**TASK**
Exact copies of all the lines below are required, with the pictures omitted.
Segment Open
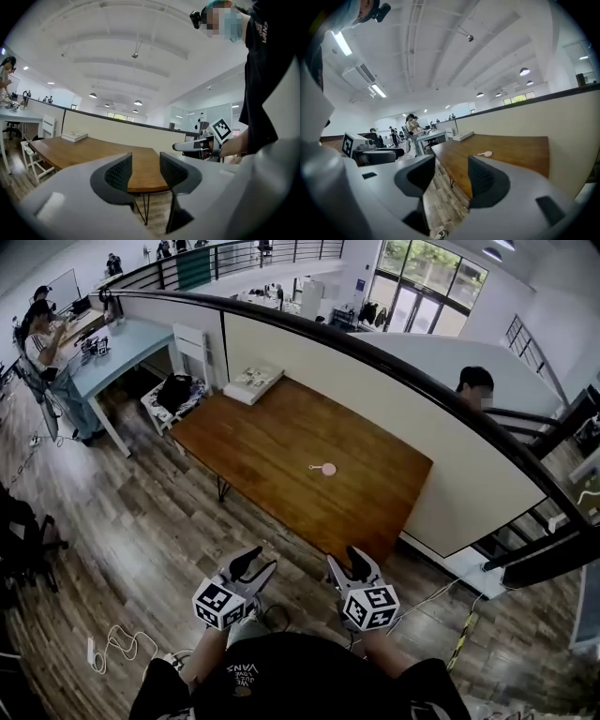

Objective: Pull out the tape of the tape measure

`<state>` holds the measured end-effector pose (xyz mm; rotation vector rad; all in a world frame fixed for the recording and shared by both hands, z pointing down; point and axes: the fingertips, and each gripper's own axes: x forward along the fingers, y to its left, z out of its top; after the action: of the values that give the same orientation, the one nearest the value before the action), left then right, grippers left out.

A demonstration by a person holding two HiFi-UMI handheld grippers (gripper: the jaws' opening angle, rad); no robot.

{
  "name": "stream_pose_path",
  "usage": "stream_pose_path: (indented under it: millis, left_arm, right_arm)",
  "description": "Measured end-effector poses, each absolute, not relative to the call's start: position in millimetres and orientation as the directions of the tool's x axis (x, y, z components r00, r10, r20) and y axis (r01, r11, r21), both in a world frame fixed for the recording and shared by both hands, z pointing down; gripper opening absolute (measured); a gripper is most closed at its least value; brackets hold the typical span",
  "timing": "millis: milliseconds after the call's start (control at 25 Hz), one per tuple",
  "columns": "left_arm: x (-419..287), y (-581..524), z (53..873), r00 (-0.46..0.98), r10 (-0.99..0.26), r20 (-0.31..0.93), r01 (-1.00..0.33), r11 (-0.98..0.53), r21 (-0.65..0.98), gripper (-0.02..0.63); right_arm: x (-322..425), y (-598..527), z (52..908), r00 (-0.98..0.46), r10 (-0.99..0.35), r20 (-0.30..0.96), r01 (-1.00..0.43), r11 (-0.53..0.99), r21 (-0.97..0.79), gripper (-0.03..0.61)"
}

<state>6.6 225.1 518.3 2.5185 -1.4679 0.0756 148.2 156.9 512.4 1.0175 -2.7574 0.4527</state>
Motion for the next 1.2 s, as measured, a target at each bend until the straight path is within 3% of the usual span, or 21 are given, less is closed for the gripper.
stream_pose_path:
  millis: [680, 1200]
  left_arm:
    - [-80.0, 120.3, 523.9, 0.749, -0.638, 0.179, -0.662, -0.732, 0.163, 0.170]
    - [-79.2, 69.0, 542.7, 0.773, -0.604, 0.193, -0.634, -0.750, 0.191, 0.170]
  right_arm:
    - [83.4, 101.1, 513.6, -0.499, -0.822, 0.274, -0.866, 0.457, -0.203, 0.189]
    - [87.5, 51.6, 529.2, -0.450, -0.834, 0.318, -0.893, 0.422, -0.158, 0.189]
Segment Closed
**EXERCISE OUTPUT**
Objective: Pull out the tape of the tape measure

`<state>` holds the measured end-effector pose (xyz mm; rotation vector rad; all in a world frame fixed for the recording and shared by both hands, z pointing down; point and axes: the fingertips, and each gripper's own axes: x forward along the fingers, y to its left, z out of its top; after the action: of the values that give the same orientation, the one nearest the value before the action), left then right, grippers left out.

A demonstration by a person holding two HiFi-UMI handheld grippers (gripper: the jaws' opening angle, rad); no robot.

{
  "name": "stream_pose_path",
  "usage": "stream_pose_path: (indented under it: millis, left_arm, right_arm)",
  "description": "Measured end-effector poses, each absolute, not relative to the call's start: position in millimetres and orientation as the directions of the tool's x axis (x, y, z components r00, r10, r20) and y axis (r01, r11, r21), both in a world frame fixed for the recording and shared by both hands, z pointing down; gripper opening absolute (measured); a gripper is most closed at its least value; brackets hold the typical span",
  "timing": "millis: milliseconds after the call's start (control at 25 Hz), one per tuple",
  "columns": "left_arm: x (-419..287), y (-581..524), z (53..873), r00 (-0.46..0.98), r10 (-0.99..0.26), r20 (-0.31..0.93), r01 (-1.00..0.33), r11 (-0.98..0.53), r21 (-0.65..0.98), gripper (-0.02..0.63); right_arm: x (-322..425), y (-598..527), z (52..908), r00 (-0.98..0.46), r10 (-0.99..0.35), r20 (-0.30..0.96), r01 (-1.00..0.43), r11 (-0.53..0.99), r21 (-0.97..0.79), gripper (-0.03..0.61)"
}

<state>6.6 225.1 518.3 2.5185 -1.4679 0.0756 148.2 156.9 512.4 1.0175 -2.7574 0.4527</state>
Motion for the next 1.2 s, as measured, a target at each bend until the straight path is within 3% of the usual span, or 21 are given, less is closed for the gripper.
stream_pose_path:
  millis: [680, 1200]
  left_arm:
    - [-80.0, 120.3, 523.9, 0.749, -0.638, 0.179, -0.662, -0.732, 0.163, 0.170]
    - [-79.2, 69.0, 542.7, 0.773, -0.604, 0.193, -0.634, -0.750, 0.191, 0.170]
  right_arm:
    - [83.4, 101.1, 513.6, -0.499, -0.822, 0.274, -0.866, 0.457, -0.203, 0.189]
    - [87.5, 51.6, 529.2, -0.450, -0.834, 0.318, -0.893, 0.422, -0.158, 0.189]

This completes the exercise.